Product Description

This book is an introductory graduate text dealing with many of the perturbation methods currently used by applied mathematicians, scientists, and engineers. The author has based his book on a graduate course he has taught several times over the last ten years to students in applied mathematics, engineering sciences, and physics. The only prerequisite for the course is a background in differential equations.

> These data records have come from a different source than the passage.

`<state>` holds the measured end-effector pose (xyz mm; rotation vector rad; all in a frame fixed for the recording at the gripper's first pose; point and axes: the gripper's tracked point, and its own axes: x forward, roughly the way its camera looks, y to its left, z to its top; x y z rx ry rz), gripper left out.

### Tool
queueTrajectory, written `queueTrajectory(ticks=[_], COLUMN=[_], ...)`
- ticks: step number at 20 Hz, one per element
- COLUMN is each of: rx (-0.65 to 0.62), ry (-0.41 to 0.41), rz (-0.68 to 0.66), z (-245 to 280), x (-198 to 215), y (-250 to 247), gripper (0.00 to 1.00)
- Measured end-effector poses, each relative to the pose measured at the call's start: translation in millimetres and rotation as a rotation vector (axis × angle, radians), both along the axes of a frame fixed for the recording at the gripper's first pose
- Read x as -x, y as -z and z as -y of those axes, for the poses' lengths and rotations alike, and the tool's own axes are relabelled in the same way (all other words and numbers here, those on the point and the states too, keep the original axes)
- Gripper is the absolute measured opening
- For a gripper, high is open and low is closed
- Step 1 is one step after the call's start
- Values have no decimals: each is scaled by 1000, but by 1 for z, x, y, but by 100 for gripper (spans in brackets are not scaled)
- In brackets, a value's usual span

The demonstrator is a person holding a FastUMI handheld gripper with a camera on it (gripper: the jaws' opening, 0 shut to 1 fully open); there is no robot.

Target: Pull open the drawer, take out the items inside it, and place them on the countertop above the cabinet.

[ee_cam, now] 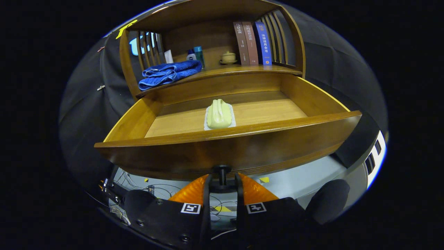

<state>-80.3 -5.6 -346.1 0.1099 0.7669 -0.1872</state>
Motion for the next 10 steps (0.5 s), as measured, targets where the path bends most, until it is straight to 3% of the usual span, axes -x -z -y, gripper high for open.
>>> queueTrajectory(ticks=[3,5,8,10], rx=[1,11,20,3], ry=[9,15,9,-3], rz=[43,108,174,215], z=[-1,-2,-5,-10], x=[2,4,-3,-17], y=[-15,-48,-88,-116], gripper=[50,52,82,87])
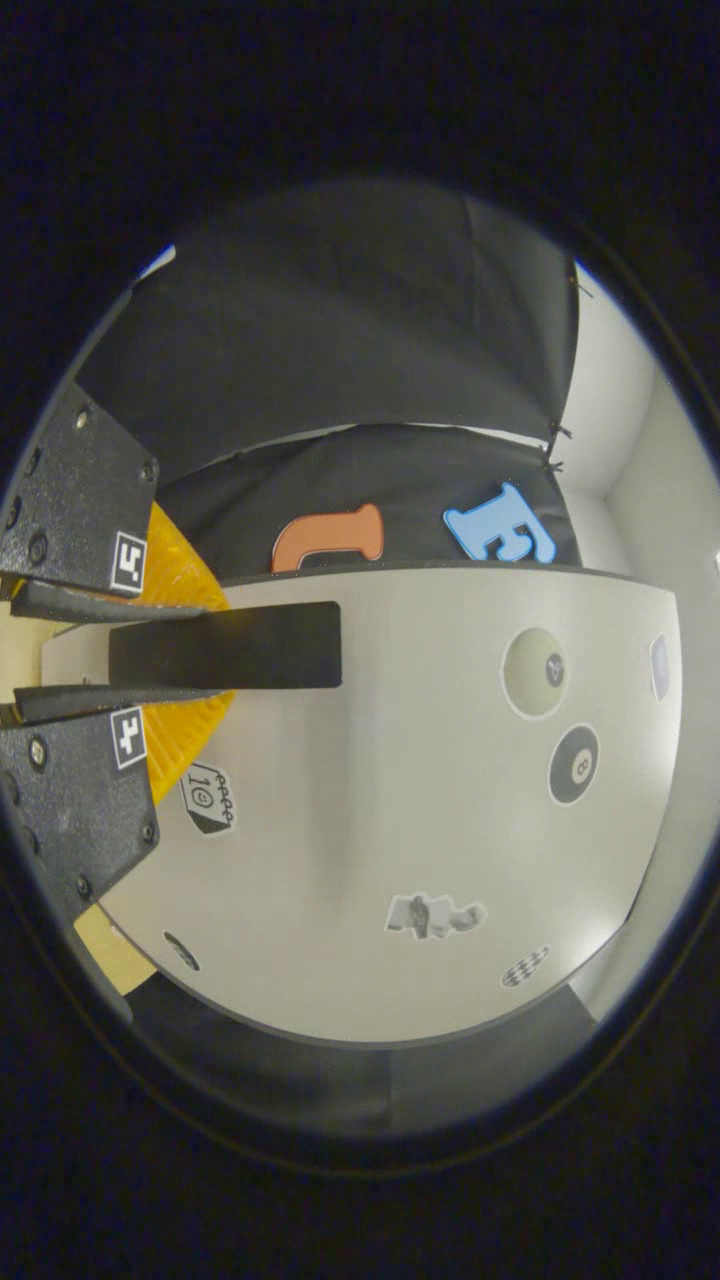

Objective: Open the shoe cabinet door, grab the shoes and put them into the shoe cabinet, then close the shoe cabinet door.

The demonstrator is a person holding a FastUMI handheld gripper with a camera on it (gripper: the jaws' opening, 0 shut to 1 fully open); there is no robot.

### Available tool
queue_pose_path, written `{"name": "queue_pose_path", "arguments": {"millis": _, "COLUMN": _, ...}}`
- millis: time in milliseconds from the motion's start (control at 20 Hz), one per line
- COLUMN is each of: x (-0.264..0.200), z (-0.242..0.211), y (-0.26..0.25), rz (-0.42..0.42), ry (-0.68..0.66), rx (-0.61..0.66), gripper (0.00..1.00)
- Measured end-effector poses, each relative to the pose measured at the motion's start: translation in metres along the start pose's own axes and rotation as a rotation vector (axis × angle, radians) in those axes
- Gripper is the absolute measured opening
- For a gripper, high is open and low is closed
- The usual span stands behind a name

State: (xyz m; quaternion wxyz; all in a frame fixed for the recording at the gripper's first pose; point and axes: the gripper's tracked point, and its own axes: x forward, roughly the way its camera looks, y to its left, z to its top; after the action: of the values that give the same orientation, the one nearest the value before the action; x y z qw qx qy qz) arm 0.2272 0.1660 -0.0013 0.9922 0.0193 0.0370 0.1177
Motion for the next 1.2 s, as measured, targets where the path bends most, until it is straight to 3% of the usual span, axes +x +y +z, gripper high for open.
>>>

Each chapter begins with an introductory development involving ordinary differential equations. The book covers traditional topics, such as boundary layers and multiple scales. However, it also contains material arising from current research interest. This includes homogenization, slender body theory, symbolic computing, and discrete equations. One of the more important features of this book is contained in the exercises. Many are derived from problems of up-to-date research and are from a wide range of application areas.

Product Details

• Amazon Sales Rank: #533861 in Books
• Published on: 1998-06-19
• Original language: English
• Number of items: 1
• Binding: Hardcover
• 337 pages

Customer Reviews

Best available introduction to perturbation methods
I have read several books on perturbation methods, and this book absolutely the best. Perturbation methods are used in problems where the equations (algebraic, ODEs, or PDEs) involve a small parameter, or that evolve on multiple time scales that differ by orders of magnitude. The basic idea is to build an approximate solution to the equation based on a series expansion involving the small parameter. Usually two or more series expansions are built and then combined to yield a solution to the equation that incorporates dynamics on both the slow and fast time scales (for example).

The first two chapters introduce the basic concepts of asymptotic expansions. Several informative, though relatively simple, examples are developed in detail to illustrate the techniques. The third chapter introduces techniques for solving problems involving multiple scales. Chapters four and five discuss the WKB method and homogenization techniques. The final chapter shows how perturbation methods can be used in conjunction with techniques from dynamical systems analysis, especially stability analysis and bifurcation theory.

The contents of the book are extremely well-chosen and pertinent. Many of the problems and techniques are based on realistic physical systems, and represent the types of problems an applied mathematician is likely to encounter in practice. The book's prose is clear and informative. Only occasionally did I feel that the author had explained something poorly or left out an important piece of information.

There are of course a couple of problems with the book. First, most of the exercises are significantly more difficult than the examples, and no hints or solutions are given. This can be a draw-back if you are using the book for self-study. There are a number of typos and errors in the text, though the author's website has a list of errata. Finally, solving perturbation problems in practice often involves subtle tricks, and unfortunately, this book does not discuss or give examples of many of those tricks.

Overall, this is definitely the best introductory book on perturbation methods. You should definitely consider this book if you work in applied math or with differential equations.

nice introduction
I found this book explains the ideas very well and also provides examples that help to understand the methods. I also liked all the exercies at the end of each chapter. This is one book that anyone who studies applied mathematics should have on their bookshelf.